When you reach the line containing "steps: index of", include it and stop; until then, return each line of the material exactly, starting with the first.
::: Material provided
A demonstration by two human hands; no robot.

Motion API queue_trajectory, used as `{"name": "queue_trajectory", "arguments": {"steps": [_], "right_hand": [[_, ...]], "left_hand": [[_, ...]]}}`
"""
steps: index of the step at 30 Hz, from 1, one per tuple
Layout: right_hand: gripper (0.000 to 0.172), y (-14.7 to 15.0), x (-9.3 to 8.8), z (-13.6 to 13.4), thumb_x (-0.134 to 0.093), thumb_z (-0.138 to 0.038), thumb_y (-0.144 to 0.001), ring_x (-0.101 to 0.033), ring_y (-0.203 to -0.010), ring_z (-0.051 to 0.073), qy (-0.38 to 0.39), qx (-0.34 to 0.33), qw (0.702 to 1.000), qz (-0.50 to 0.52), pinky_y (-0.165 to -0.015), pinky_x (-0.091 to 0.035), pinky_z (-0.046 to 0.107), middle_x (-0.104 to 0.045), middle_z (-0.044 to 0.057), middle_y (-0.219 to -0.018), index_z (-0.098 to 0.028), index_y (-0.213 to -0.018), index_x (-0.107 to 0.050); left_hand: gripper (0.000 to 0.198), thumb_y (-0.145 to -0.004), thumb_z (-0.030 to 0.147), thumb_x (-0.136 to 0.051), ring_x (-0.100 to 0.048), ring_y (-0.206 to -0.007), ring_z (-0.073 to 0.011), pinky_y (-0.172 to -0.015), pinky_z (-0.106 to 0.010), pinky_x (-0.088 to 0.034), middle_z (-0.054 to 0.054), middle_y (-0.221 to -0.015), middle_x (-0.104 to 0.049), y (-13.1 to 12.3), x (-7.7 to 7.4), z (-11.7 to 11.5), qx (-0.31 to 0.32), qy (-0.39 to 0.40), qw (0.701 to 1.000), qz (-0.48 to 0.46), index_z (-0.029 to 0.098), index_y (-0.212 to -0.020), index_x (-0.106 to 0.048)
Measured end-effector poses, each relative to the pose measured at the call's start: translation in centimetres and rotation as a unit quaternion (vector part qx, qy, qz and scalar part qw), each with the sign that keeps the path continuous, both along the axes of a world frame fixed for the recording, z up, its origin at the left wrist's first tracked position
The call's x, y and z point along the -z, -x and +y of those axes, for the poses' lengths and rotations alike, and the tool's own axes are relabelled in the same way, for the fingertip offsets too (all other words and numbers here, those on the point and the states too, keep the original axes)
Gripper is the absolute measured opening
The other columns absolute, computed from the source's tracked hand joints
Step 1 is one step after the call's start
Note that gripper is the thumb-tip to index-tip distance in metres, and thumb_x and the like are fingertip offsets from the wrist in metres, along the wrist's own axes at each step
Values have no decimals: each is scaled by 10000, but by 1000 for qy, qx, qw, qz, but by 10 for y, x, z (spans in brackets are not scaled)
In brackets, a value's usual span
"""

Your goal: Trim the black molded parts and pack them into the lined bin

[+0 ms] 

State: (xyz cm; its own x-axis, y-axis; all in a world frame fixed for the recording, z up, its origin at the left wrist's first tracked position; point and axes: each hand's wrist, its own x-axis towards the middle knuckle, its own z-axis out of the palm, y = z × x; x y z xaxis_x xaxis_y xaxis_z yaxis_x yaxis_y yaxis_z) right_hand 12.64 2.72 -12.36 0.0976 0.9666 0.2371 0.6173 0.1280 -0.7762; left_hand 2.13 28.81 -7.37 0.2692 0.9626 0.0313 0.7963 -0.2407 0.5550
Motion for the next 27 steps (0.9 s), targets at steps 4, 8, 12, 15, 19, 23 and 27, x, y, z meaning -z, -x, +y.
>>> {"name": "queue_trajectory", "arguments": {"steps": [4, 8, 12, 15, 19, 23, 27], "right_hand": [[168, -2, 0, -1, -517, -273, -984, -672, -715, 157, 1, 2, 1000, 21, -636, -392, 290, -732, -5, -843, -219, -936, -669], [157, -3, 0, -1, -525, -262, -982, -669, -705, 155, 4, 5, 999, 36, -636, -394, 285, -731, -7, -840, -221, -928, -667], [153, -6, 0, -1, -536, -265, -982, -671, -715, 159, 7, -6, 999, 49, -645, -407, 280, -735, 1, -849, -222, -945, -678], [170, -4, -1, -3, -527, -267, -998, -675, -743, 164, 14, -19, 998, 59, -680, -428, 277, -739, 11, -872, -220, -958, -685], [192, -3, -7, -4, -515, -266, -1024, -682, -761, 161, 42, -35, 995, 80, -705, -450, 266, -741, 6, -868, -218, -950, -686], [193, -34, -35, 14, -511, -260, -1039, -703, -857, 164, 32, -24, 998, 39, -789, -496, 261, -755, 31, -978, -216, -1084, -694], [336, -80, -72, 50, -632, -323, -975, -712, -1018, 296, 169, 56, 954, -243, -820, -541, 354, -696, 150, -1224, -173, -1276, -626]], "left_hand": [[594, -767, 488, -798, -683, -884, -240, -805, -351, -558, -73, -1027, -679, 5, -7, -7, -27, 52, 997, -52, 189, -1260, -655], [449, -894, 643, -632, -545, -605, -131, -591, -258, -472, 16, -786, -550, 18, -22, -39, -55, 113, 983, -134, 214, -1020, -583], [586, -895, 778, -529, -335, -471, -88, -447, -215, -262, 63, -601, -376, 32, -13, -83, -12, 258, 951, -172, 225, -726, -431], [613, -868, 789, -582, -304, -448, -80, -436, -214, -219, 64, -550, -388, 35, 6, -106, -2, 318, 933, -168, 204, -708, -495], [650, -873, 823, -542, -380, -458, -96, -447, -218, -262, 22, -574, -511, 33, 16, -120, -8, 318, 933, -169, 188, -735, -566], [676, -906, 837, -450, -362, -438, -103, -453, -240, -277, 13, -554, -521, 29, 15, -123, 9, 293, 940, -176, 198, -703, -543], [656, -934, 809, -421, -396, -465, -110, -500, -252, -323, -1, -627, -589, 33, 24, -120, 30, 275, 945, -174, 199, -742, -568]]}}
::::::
*Written response*
A demonstration by two human hands; no robot.

Motion API queue_trajectory, used as `{"name": "queue_trajectory", "arguments": {"steps": [_], "right_hand": [[_, ...]], "left_hand": [[_, ...]]}}`
"""
steps: index of the step at 30 Hz, from 1, one per tuple

Output for this exercise is now complete.